Biophilia Records is proud to present the debut release from Chase Elodia, a composer-drummer with a rising profile in New York's creative music communities. Informed by Elodia's readings of media theorists throughout the Covid-19 pandemic, Portrait Imperfect centers on themes of digital selfhood and memory: how notions of ourselves and one another are transfigured by the way we share and gather information in an online ecosystem.

Elodia is joined by a cast of preeminent rising-star musicians on the New York scene to help sound out these ideas: Claire Dickson on voice, Theo Walentiny on keyboard and piano and Tyrone Allen on bass, with Morgan Guerin on Electronic Wind Instrument (EWI) for three tracks.

Biophilia label founder and acclaimed pianist Fabian Almazan states: "Chase Elodia has developed into a master of his instrument and possesses a distinct sound as a composer and arranger. It is our honor to be the home for his brilliant project."

Portrait Imperfect arrives on the heels of a bevy of critical acclaim for Elodia: ASCAP (Young Jazz Composer Award), Boulder Country Arts Alliance (Pathways to Jazz Grant), and the MacDowell Residency (Spring 2022 Fellow) have all recognized his work in recent years. His expansive creative vision takes cues from media theorists, singer-songwriters, jazz composers and poets. Portrait Imperfect captures that amalgam of influences, crystallizing themes that Elodia began to articulate in his widely read May 2020 essay for Music & Literature, "Keith Jarrett & Digital Culture."

Portrait Imperfect is notable for the way it foregrounds the voice, with Elodia's sensitive and insightful lyric writing taking center stage on most tracks. Dickson's singing, with its airy expressivity, has a way of guiding Elodia's creative ruminations throughout the album. "I love the drums, and most of my first musical heroes were drummers," says Elodia, "but I also have a deep and abiding love for language. I studied English literature in college in addition to music, and these days I find myself perhaps just as inspired by the writings of Fernando Pessoa, Jane Hirschfield and Natasha Shüll as I am by the drumming of Terri Lyne Carrington, John Hollenbeck and Deantoni Parks. For this project in particular, I was inspired by texts such as Neil Postman's Amusing Ourselves To Death, Susan Sontag's On Photography, and Byung Chul-Han's Good Entertainment, each of which provides a unique perspective on how we might conceptualize our digitally-mediated subjectivities"

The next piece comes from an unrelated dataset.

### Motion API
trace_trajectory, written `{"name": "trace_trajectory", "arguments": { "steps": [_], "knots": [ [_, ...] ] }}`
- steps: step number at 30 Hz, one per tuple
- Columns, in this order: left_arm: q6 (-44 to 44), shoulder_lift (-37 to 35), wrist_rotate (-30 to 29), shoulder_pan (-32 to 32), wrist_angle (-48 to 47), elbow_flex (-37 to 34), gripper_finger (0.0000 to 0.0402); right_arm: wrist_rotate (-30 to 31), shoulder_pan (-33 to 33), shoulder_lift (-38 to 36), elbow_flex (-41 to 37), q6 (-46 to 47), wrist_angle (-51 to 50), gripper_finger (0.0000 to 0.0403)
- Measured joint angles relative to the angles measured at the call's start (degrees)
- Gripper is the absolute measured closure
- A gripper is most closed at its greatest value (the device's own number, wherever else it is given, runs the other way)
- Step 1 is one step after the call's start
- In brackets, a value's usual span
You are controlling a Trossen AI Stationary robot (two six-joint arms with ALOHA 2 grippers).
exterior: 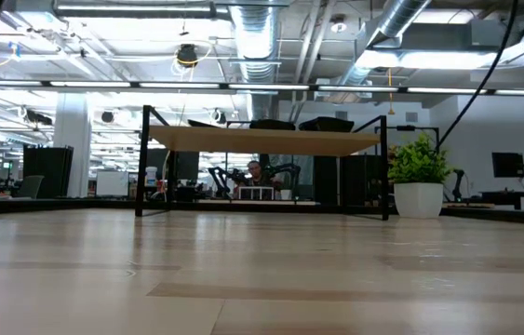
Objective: Pick & Place Mini shaped plates
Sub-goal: Stack the black drop shaped plate on the black drop shaped plate on the shelf
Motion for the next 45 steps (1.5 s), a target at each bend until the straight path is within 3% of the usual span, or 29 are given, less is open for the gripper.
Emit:
{"name": "trace_trajectory", "arguments": {
  "steps": [15,25,40,45],
  "knots": [
    [-3.51,0.63,-0.82,0.02,0.61,0.0,0.0376,-1.52,-1.16,0.44,0.34,-0.15,0.91,0.0281],
    [-6.23,5.42,-2.3,0.02,7.04,0.0,0.0376,-1.53,-1.36,0.44,0.38,-0.15,0.9,0.0284],
    [-6.26,5.97,-2.5,0.02,7.39,0.0,0.0376,-1.57,-1.37,0.44,0.38,0.02,0.88,0.0286],
    [-6.26,5.97,-2.5,0.02,7.47,0.0,0.0376,-1.57,-1.38,0.44,0.38,0.02,0.88,0.0304]
  ]
}}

These literary influences are apparent throughout Portrait Imperfect, in lyrical references to the "spotless decay" of digital archives, the "placeless modernity and pageantry" of social networking, and the "contingencies of salvation" that are woven into our productivity-obsessed culture.

"I'm continually asking questions about the affordances of digital technologies - both in regard to how we live our lives, but also in thinking about the role of music and art in our hyper-connected moment. In what ways do these technologies propagate an increasingly avaricious and materialist cultural disposition? And how, as musicians and artists, might we be able to both attend to and challenge that way of relating to the world?"

Based in Brooklyn, composer-drummer Chase Elodia has garnered critical acclaim since his move to New York in Fall 2019. In 2021 he received ASCAP's Young Jazz Composers Award for his song "The World Is Now Your Own," composed in honor of the birth of pianist Glenn Zaleski and violinist Tomoko Omura's child. In July 2020, he received a grant from the Boulder County Arts Association to record his forthcoming debut album Portrait Imperfect.

He was also awarded the MacDowell Artist Residency Fellowship for Spring 2022. In addition to his own projects, Chase has shared the stage with Emma Frank, Morgan Guerin and Allegra Krieger. He performs regularly with the Alex Hamburger Quartet and the ensemble Echoes. His writing has been published in Music & Literature, Drum! Magazine and the Percussive Arts Society.